Your task is to repeat exactly the lines below between the line holding "(comes before the" and the line holding "Picture in question: image 1", inclusive, and only those.

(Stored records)
☆ ☆ ☆ ☆ ☆ ☆ ☆

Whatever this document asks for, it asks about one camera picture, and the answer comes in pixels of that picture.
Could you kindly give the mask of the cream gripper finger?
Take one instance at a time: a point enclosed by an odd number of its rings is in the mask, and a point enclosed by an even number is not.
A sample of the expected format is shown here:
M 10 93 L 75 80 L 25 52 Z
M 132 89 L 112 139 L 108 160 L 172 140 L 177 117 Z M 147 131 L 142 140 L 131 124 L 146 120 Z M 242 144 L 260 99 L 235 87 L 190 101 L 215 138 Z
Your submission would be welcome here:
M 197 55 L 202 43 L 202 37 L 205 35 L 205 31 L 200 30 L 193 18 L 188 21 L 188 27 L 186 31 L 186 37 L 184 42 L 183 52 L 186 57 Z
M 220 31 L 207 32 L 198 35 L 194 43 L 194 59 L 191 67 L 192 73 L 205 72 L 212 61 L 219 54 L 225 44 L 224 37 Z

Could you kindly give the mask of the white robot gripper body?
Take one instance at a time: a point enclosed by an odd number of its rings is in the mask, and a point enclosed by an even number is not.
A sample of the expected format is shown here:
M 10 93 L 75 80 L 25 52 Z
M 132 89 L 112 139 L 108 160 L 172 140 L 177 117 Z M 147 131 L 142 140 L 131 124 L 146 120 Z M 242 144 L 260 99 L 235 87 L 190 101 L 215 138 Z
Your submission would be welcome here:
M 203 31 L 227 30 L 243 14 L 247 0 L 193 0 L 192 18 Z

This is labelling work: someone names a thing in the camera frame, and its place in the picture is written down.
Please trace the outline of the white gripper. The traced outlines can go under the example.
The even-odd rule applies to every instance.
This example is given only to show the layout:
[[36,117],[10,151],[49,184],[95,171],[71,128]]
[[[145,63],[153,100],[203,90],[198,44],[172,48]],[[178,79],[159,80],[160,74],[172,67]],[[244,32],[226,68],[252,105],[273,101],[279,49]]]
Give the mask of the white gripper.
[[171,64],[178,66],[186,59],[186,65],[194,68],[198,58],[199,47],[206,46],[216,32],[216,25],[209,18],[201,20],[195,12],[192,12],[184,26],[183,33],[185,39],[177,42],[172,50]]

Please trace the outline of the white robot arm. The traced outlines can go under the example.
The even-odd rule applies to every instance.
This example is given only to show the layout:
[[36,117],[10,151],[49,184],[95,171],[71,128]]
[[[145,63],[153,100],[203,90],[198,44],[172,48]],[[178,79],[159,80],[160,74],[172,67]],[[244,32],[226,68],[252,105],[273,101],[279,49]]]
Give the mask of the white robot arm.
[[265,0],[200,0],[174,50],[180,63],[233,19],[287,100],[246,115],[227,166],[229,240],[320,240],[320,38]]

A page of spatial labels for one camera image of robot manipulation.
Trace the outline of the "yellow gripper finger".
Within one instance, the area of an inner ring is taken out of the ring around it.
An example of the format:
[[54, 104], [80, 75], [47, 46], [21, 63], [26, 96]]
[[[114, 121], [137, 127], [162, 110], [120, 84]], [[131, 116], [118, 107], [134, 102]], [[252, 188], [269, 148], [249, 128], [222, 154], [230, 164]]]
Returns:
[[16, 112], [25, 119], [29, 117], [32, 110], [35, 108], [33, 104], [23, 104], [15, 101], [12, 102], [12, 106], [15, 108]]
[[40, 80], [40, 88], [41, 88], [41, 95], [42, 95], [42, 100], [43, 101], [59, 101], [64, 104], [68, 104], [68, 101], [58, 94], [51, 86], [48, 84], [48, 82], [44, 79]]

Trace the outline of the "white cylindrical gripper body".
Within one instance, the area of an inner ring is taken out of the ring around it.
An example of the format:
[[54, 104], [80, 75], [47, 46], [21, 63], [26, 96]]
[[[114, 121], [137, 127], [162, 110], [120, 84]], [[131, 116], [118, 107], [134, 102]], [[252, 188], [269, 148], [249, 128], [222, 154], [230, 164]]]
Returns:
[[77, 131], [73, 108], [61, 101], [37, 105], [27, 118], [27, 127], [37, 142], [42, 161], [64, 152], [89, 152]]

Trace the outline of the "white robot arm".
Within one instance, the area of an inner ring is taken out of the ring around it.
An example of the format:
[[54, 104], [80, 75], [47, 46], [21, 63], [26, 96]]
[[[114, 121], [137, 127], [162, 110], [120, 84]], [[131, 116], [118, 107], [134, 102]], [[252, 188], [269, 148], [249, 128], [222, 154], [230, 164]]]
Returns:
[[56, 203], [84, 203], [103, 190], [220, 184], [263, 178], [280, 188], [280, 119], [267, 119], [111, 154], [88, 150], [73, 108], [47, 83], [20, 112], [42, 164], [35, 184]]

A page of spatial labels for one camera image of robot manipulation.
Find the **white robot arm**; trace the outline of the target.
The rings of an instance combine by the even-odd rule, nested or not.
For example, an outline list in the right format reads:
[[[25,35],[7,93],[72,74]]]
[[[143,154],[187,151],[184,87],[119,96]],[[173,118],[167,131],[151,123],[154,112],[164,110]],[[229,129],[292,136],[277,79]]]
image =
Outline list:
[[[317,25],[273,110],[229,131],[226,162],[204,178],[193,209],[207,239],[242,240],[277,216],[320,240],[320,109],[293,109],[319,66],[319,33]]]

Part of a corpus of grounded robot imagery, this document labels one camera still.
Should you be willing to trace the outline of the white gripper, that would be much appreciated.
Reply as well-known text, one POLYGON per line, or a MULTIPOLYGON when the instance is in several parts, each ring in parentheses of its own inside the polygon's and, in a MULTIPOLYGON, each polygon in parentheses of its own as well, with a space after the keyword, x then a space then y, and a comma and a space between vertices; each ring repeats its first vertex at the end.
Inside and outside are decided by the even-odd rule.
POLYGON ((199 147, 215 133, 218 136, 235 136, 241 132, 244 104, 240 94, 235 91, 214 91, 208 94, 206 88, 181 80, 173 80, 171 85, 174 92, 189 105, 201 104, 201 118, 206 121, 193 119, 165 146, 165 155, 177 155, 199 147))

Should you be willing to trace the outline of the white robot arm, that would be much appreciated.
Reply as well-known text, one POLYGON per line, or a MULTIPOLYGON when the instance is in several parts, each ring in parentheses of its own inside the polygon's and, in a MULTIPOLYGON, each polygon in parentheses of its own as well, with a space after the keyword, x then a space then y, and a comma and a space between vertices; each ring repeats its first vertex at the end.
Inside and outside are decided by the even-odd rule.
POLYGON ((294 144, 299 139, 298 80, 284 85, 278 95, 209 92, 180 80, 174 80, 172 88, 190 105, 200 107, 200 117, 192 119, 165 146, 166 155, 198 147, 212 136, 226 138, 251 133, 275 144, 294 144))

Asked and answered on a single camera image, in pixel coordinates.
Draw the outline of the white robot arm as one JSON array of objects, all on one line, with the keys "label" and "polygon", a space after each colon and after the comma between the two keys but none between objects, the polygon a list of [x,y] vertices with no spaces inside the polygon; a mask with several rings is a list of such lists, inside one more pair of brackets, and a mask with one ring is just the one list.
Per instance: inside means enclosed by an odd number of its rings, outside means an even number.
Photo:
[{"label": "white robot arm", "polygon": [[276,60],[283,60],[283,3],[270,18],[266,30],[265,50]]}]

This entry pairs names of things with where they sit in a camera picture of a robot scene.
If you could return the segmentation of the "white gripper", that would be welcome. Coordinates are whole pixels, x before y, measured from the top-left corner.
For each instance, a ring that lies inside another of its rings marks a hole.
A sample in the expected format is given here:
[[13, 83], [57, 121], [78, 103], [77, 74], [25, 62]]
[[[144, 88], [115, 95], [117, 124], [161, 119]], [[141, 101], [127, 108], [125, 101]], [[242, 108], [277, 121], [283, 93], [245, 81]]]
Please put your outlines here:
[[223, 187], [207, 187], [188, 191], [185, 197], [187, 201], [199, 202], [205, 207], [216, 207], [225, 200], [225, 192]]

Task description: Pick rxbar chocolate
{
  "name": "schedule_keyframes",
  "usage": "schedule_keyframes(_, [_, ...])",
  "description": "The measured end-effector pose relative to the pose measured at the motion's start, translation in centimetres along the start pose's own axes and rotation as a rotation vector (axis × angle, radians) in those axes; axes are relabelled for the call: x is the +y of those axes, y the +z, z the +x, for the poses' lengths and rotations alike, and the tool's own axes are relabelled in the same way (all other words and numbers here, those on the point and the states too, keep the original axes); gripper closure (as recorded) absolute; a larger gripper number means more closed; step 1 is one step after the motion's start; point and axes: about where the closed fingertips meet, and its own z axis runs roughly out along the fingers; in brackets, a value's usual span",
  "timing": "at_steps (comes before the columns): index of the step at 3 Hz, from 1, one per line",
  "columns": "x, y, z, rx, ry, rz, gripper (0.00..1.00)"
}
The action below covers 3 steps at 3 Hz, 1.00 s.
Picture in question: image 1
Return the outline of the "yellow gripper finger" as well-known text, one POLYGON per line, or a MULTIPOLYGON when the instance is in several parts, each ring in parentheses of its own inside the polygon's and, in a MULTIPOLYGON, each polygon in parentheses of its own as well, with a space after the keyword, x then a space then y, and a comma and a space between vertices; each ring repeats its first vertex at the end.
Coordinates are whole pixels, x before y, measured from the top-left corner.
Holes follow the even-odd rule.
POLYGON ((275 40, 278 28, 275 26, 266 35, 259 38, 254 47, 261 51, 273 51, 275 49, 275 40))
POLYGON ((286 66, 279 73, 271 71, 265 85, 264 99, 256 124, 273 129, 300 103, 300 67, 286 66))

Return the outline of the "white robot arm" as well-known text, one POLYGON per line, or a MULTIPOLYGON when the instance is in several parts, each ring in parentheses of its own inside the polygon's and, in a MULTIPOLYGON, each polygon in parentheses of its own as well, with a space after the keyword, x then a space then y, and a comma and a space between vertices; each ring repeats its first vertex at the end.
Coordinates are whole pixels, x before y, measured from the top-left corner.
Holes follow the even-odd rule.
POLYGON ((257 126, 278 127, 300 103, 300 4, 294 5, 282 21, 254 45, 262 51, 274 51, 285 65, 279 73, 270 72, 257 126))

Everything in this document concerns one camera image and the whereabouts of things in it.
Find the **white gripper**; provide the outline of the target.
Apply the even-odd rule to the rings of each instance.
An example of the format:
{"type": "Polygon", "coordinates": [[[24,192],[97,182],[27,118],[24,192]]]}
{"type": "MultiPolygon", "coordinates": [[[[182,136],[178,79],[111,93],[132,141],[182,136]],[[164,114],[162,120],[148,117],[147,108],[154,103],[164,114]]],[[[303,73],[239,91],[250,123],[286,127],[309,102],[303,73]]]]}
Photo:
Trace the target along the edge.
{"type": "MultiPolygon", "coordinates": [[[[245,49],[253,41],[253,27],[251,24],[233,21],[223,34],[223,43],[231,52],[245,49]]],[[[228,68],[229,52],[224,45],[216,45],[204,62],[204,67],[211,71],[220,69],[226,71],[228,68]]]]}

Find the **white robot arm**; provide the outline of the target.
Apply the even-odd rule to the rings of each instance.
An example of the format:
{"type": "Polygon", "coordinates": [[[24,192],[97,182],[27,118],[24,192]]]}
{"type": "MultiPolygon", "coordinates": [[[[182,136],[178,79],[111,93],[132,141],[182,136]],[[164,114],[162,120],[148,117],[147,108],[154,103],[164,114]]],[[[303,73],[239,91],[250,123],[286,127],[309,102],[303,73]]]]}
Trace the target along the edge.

☆ ☆ ☆ ☆ ☆ ☆ ☆

§ **Exercise result**
  "timing": "at_steps (comes before the columns): index of the step at 3 Hz, from 1, one per line",
  "columns": "x, y, z, rx, ry, rz, gripper (0.00..1.00)"
}
The action below covers 3 steps at 3 Hz, 1.00 s.
Picture in question: image 1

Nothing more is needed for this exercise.